Investment provides the base and pre-requisite for economic
growth and development. Apart from a nation’s foreign exchange reserves, exports,
government’s revenue, financial position, available supply of domestic savings,
magnitude and quality of foreign investment are necessary for the well being of
a country. Developing nations, in particular, consider FDI as the safest type of
international capital flows out of all the available sources of external finance
available to them. FDI provides a win – win situation to the host and the home countries.
Both countries are directly interested in inviting FDI because they benefit a lot
from such type of investment. There is a considerable change in the attitude of
both the developing and developed countries towards FDI. They both consider FDI
as the most suitable form of external finance. FDI is a predominant and vital factor
in influencing the contemporary process of global economic development. This study
is entirely based on secondary data. The present study is limited to assess the
determinants of Foreign Direct Investment flows and its impact on Indian economy.

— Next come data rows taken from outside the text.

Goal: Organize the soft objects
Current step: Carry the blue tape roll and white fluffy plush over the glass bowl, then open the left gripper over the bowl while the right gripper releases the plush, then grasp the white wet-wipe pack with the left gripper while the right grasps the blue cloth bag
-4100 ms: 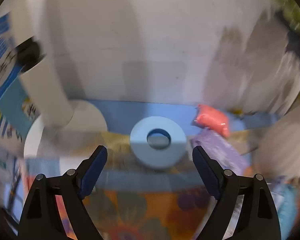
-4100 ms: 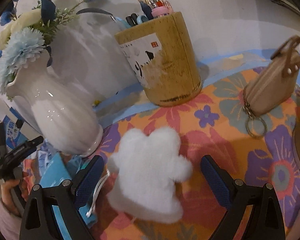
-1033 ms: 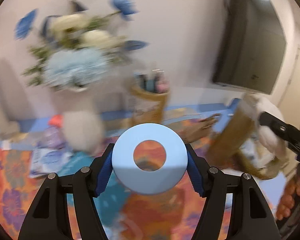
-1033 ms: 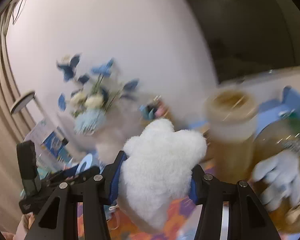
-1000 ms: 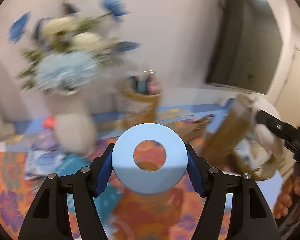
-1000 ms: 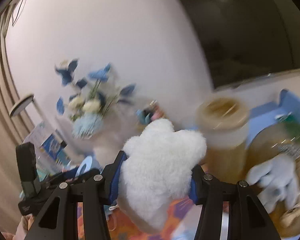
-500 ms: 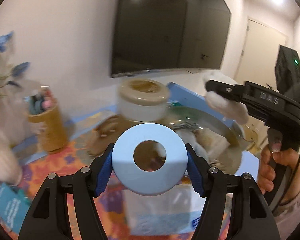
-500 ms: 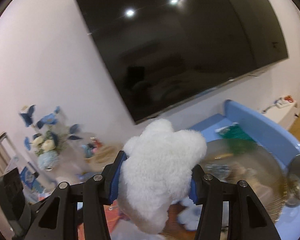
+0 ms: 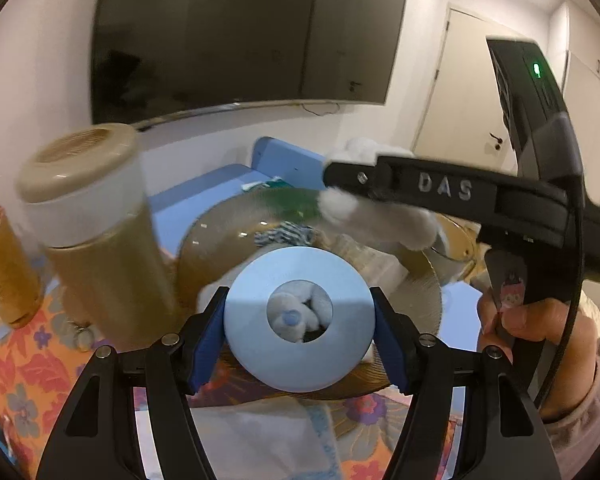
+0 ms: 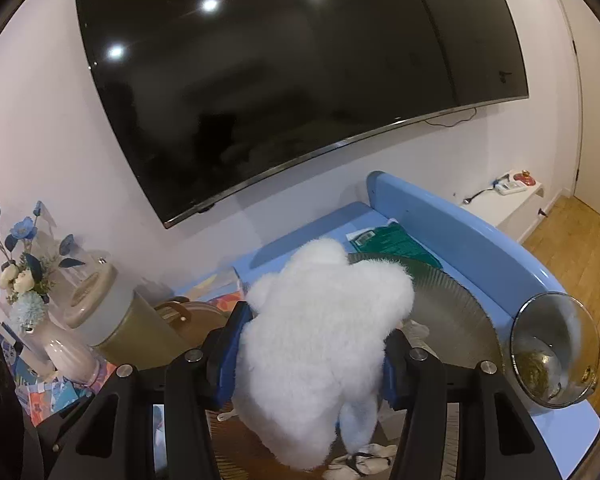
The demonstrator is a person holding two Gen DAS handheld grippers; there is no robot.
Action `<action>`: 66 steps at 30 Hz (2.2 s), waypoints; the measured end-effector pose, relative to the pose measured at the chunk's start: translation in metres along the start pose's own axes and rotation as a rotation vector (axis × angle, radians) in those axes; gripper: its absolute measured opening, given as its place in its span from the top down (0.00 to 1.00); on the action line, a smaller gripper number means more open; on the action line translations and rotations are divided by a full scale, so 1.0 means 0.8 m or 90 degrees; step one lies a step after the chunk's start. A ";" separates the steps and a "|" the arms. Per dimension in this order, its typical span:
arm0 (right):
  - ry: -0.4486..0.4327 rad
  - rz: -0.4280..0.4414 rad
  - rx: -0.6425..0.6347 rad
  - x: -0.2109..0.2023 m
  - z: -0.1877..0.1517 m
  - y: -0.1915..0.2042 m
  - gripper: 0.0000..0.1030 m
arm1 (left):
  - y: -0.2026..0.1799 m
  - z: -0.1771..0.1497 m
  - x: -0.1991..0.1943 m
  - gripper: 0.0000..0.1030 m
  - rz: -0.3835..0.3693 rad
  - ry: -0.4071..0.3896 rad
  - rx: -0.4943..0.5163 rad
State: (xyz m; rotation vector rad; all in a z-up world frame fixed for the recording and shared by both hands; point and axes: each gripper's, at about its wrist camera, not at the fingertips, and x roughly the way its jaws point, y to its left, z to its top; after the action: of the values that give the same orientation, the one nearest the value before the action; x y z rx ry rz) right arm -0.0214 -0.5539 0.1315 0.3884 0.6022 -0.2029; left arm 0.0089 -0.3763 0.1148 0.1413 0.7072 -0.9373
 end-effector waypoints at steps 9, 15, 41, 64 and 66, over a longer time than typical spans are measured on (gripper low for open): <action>0.003 -0.029 0.009 -0.007 0.002 -0.004 0.08 | -0.026 -0.009 0.016 0.13 -0.026 0.046 0.056; 0.008 -0.023 0.019 -0.012 -0.003 -0.002 0.08 | -0.025 -0.017 0.011 0.13 -0.042 0.063 0.054; -0.071 0.100 -0.038 -0.071 -0.014 0.179 0.00 | 0.126 -0.039 -0.151 0.12 0.131 0.002 -0.007; 0.111 0.318 -0.184 0.053 -0.174 0.426 0.00 | 0.448 -0.200 -0.310 0.12 0.367 0.086 -0.140; 0.131 0.322 -0.207 0.063 -0.191 0.441 0.00 | 0.457 -0.210 -0.308 0.12 0.343 0.100 -0.130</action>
State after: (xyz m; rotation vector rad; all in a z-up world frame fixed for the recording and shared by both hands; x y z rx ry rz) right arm 0.0459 -0.1745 0.0909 0.2354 0.7054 0.4198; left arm 0.1148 0.0808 0.0696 0.2136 0.8501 -0.3393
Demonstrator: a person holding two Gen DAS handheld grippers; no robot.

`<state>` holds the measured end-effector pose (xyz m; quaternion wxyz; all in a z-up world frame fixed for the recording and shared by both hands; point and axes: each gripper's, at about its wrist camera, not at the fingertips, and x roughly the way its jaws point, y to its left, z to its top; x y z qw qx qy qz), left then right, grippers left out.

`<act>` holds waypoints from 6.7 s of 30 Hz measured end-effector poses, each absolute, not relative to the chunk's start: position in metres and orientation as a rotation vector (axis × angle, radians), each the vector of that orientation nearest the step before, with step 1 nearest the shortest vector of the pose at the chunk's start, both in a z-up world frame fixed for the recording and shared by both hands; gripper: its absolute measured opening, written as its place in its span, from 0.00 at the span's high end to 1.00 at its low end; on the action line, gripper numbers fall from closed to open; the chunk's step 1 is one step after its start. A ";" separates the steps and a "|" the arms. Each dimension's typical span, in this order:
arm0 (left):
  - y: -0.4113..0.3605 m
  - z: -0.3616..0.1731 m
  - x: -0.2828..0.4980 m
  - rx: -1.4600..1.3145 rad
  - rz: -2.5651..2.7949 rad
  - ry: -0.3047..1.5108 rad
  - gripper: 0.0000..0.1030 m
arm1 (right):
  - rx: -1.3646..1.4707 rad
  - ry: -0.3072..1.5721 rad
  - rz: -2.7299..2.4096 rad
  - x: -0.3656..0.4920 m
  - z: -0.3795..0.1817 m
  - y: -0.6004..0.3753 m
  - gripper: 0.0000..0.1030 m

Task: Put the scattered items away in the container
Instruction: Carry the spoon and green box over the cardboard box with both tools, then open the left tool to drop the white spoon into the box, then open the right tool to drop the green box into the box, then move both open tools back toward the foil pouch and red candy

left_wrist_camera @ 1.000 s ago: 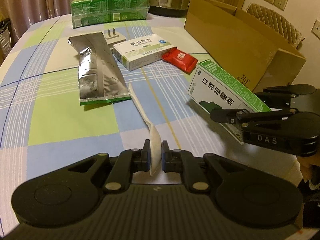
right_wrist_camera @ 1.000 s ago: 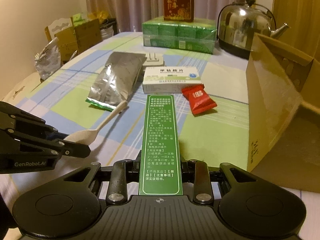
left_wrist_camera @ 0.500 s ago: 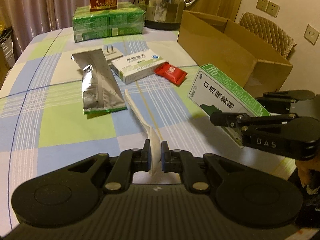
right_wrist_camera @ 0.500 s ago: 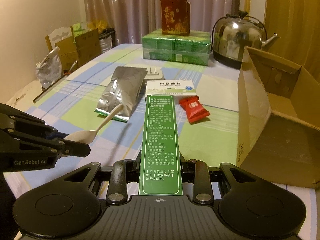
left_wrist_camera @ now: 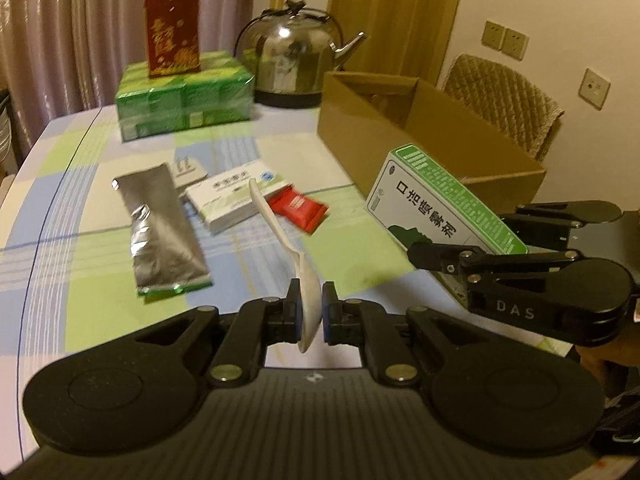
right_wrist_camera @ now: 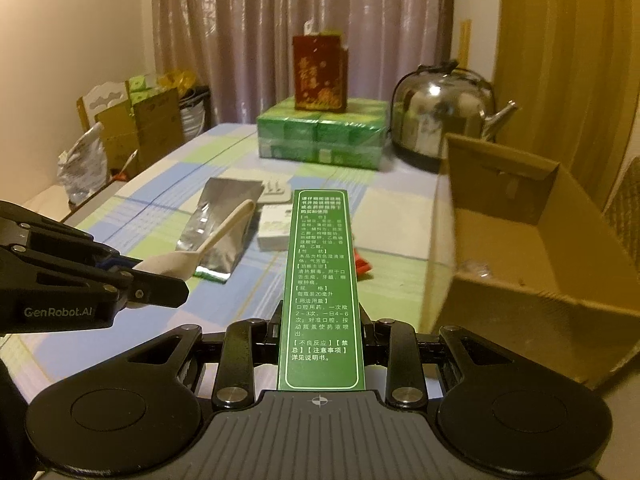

It is concluded that the Government should design the FDI policy in such a way where
FDI inflows can be utilized as means of enhancing domestic production, savings and
exports through the equitable distribution among states so that they can attract
FDI inflows at their own level. FDI can help to raise the output, production and
export at the sectoral level of the Indian economy. It is advisable to open up the
export oriented sectors and higher growth of economy could be achieved through the
growth of these sectors.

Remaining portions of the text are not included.